Wie draagt de bewijslast in Delftse zaken?
In letselzaken voor de Rechtbank Den Haag, locatie Delft – vaak voorkomend bij TU Delft-studentenongelukken of fietsincidenten in de historische binnenstad – rust de primaire bewijslast op het slachtoffer (artikel 150 Rv). De rechter moet echter ambtshalve relevante feiten onderzoeken (artikel 6:98 BW), vooral bij lokale claims na ongevallen op de Technopolis-campus of langs de grachten. Verzekeraars in de regio Delft moeten kwade kansen onderbouwen met deskundigenrapporten, rekening houdend met Delftse mobiliteitspatronen.
Het arrest HR 11 mei 2018 (ECLI:NL:HR:2018:807) verduidelijkte dat speculatieve kansen niet meetellen; alleen aannemelijke scenario's, zoals herstel na een val op de Markt. Proceduraal benoemt de Delftse rechtbank vaak deskundigen voor fiets- of arbeidsgerelateerde letsels.
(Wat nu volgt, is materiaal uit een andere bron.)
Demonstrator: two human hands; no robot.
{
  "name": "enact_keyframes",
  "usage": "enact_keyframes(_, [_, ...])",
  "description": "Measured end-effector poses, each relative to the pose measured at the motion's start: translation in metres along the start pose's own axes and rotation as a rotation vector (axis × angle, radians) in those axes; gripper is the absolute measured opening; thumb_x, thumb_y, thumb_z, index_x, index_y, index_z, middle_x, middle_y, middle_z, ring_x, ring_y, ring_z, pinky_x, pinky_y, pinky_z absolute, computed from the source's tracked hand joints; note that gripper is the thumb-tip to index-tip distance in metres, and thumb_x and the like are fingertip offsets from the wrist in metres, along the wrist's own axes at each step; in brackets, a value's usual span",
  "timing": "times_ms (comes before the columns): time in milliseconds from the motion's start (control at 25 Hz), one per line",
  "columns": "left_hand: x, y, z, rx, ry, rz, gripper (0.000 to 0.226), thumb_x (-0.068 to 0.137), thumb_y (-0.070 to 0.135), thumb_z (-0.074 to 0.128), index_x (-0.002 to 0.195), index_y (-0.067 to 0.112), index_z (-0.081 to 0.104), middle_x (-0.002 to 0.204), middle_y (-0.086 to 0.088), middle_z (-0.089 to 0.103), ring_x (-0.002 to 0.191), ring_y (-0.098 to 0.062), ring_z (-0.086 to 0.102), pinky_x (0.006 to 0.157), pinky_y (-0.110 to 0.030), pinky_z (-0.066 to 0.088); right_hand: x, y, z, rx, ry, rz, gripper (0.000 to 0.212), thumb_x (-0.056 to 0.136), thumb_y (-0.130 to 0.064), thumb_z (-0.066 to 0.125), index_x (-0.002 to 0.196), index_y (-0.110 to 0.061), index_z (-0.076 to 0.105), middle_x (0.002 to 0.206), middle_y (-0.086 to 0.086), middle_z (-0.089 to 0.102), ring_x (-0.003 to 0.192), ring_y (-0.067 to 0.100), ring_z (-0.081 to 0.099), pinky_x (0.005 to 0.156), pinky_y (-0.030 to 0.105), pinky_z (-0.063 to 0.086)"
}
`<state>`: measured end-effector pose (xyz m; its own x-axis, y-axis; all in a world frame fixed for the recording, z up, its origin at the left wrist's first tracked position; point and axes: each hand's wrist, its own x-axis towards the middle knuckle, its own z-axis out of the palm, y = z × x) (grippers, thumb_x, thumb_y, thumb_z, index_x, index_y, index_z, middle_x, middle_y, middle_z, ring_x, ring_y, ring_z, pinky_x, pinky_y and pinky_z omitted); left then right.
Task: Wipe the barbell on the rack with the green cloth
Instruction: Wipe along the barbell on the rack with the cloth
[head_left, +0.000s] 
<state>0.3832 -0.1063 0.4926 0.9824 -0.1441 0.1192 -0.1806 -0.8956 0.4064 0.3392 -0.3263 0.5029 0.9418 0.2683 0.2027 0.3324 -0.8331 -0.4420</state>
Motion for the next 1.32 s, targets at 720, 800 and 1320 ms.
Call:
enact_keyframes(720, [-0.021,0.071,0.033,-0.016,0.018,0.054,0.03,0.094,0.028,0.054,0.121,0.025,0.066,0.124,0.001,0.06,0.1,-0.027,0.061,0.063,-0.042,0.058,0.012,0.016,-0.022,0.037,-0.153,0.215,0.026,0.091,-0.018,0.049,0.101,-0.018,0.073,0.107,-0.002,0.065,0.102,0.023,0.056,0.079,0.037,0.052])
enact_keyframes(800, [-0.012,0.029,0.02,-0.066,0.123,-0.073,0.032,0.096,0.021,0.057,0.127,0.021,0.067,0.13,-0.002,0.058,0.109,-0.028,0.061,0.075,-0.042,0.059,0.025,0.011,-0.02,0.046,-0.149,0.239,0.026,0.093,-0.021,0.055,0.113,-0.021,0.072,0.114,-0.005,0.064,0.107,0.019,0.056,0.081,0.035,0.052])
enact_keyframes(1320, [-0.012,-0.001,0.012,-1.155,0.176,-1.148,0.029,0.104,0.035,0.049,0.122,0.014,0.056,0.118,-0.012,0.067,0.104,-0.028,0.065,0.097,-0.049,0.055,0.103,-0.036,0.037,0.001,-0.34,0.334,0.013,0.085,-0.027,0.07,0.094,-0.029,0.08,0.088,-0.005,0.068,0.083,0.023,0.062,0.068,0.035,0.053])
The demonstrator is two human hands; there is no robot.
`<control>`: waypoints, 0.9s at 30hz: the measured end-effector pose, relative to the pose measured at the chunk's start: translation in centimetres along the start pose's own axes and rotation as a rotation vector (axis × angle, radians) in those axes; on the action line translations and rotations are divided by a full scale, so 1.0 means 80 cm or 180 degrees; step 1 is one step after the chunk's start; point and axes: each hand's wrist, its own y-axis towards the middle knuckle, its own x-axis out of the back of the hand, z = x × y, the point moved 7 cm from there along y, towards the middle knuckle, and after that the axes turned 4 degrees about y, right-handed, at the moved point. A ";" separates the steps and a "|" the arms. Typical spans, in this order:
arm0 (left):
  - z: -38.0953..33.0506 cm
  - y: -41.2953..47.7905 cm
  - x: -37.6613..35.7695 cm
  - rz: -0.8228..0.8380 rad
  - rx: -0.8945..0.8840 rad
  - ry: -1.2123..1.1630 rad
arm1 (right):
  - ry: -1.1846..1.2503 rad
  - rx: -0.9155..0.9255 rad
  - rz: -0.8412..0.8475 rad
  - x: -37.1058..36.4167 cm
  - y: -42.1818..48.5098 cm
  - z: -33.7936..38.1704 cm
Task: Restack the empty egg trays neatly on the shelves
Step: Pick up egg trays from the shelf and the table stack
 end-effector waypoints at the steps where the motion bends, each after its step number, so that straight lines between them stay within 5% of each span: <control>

Tips voor procespartijen in Delft
Slachtoffers uit Delft verzamelen voorvalgegevens, zoals camerabeelden van de Philipslaan, en carrièrehistorie, bv. bij hightech-banen rond de TU. Verzekeraars gebruiken probabilistische modellen afgestemd op lokale demografie. Bezwaar tegen deskundigenrapporten is mogelijk via artikel 200 Rv. Het hof nagelt bindende adviezen af, tenzij kennelijk onredelijk, wat voorspelbaarheid brengt in Delftse letselprocedures.
Deze regels voorkomen trial-and-error en bevorderen efficiëntie in zaken bij de Delftse rechtbank, waar innovatieve tech-ongevallen toenemen.